La storia aiuta a capire… che al peggio non c'è mai fine

Historia magistra vitae, si dice… E in effetti, se si dà retta a storici e archeologi, si apprende che fino a non molto tempo fa era opinione corrente che il peggior sindaco di Lucca, di tutti i tempi, fosse stato il proto-ligure Sthrampellinki, famoso per aver venduto le mura della città agli Etruschi per 46 conchiglie; per essersi alleato con il cartaginese Ijmbroglik al quale regalò la reggia che fu poi trasformata in un lussuoso mercato di pappagalli di importazione; per aver costruito un enorme struttura, simile a un moderno distributore di benzina, proprio dove sorgeva l’antico porto fluviale; per aver abbattuto 50.000 alberi centenari, indispensabili per l’equilibrio idrogeologico della piana, sostituendoli con 600.000 cespugli di rosmarino, a suo dire molto più utili per condire la zuppa, di cui egli era ghiotto; per aver firmato un contratto-capestro con il bardo Sthrimpellok che monopolizzò per sempre, fino alla sua completa distruzione, la scena musicale dell’antica Luk; e, infine, per aver licenziato gli addetti che ritiravano quotidianamente l’immondizia dalle case dei proto-liguri costringendoli a versare il pattume dentro speciali anfore a chiusura ermetica che, ovviamente, non si aprivano, determinando così un enorme accumulo di rifiuti che finì con il soffocare la città.
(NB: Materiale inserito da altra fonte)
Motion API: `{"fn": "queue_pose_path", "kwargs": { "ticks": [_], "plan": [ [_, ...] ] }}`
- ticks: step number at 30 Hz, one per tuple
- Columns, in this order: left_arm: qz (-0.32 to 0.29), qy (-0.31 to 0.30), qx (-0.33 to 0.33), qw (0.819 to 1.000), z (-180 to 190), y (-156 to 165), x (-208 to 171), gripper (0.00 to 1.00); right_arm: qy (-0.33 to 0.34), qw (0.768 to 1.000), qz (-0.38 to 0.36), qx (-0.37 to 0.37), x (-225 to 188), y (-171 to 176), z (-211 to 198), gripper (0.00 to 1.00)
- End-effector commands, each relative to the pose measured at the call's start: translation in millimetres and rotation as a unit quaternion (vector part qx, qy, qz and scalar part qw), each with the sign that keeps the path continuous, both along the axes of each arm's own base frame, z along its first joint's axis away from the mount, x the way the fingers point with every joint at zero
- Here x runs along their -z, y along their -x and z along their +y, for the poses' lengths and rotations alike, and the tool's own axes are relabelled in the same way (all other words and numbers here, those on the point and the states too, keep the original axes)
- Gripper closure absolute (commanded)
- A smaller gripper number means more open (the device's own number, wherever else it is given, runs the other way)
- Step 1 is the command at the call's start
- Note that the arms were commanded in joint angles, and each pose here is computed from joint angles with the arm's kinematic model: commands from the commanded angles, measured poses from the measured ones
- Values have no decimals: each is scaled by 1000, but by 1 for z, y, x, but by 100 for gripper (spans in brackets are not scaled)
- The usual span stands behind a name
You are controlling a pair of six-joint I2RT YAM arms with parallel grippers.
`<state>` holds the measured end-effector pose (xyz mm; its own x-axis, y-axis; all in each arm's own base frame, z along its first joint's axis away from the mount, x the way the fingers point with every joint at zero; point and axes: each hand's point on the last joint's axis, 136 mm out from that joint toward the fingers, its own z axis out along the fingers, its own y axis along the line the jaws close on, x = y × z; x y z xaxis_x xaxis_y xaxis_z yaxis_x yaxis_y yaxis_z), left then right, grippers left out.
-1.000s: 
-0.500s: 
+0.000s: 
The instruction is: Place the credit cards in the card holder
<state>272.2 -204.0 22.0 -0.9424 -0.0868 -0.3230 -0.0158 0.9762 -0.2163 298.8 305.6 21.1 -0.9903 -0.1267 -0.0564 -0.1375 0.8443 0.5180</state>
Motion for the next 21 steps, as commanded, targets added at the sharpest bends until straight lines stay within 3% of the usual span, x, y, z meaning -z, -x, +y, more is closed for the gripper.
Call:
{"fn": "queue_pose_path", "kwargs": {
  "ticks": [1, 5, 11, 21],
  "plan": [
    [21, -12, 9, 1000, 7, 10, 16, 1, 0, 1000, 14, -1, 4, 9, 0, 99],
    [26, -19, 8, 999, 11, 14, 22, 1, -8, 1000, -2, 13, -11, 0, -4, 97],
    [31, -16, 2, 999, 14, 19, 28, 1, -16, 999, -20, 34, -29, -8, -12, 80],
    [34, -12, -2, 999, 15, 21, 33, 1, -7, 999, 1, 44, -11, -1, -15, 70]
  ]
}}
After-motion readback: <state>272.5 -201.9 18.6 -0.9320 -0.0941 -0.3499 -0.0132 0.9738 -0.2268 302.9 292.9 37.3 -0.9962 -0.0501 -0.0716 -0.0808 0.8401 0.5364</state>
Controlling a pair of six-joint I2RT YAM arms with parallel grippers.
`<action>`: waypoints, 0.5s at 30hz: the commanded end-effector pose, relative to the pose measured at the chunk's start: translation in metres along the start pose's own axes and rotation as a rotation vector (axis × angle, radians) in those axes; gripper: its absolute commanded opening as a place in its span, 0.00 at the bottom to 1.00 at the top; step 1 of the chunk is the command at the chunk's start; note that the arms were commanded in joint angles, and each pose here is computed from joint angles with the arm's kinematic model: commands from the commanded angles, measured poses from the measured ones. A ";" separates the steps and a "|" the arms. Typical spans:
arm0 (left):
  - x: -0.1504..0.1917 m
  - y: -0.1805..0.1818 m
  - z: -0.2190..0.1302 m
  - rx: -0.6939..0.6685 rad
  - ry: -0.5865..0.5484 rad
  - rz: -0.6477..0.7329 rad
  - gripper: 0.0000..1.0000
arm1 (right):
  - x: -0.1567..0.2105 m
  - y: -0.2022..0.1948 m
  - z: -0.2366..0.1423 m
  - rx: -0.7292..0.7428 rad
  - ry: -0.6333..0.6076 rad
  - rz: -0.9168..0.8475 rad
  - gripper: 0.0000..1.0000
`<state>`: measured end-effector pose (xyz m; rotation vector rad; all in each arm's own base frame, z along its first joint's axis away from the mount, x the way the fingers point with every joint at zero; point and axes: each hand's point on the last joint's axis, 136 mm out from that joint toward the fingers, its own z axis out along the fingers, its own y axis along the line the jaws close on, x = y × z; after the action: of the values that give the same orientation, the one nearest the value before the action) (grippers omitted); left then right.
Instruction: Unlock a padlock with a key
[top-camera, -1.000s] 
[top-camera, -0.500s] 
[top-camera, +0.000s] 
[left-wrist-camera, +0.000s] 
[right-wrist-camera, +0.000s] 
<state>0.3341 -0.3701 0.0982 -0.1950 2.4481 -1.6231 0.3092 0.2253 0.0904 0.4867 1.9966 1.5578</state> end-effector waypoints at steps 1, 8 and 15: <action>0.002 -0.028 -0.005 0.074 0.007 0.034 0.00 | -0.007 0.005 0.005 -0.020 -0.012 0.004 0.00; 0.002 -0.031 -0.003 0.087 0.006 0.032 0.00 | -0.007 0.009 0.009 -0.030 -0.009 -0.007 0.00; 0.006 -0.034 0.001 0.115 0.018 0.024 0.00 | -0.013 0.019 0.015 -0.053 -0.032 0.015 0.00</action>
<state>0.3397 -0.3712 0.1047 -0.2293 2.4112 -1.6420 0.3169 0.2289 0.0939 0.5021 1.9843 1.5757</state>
Sthrampellinki tentò anche di perpetuare il suo potere, facendo eleggere il suo pupillo, il figlio barbuto di un notaio dell’epoca del quale si è persa memoria del nome. Quest’ultima nefasta operazione, per fortuna, non giunse a termine.
Ci vollero circa 2000 anni per far riprendere la città di Lucca da quella devastazione. Ma ora, Tabellini, degno emulo del suo lontanissimo predecessore, sta tentando di battere quel record negativo. Già molto è stato fatto, ma il sindaco conta, negli ultimi mesi del suo mandato, di prendere qualche ultima deleteria iniziativa a svantaggio della città.
Il suo pupillo, che per una curiosissima coincidenza è a sua volta il figlio di un notaio, scalpita nell’attesa della sua prossima elezione, smanioso di tagliare nastri di nuovi supermercati e di spianare con le ruspe i principali reperti archeologici di Lucca; di vendere tutti gli edifici storici e di pregio della città alla rinomata ditta Cat&Fox di Milano; di defiscalizzare gli alcolici e lanciare una grande campagna promozionale che attiri in città tutti gli alcolizzati del pianeta. Tutto ciò è, invero, in linea con l’operato politico del suo maestro e mentore, ma il vero colpo di genio, riguarda la gestione dei rifiuti. Se eletto, il figlio del notaio promette che il tanto contestato sistema dei Garby verrà definitivamente smantellato e i lucchesi, pena salatissime multe e l’esilio, saranno costretti a nascondere l’immondizia dentro le tasche dei loro pantaloni (firmati Armani però, in omaggio antica tradizione di garbo e raffinatezza che contraddistingue la nostra città).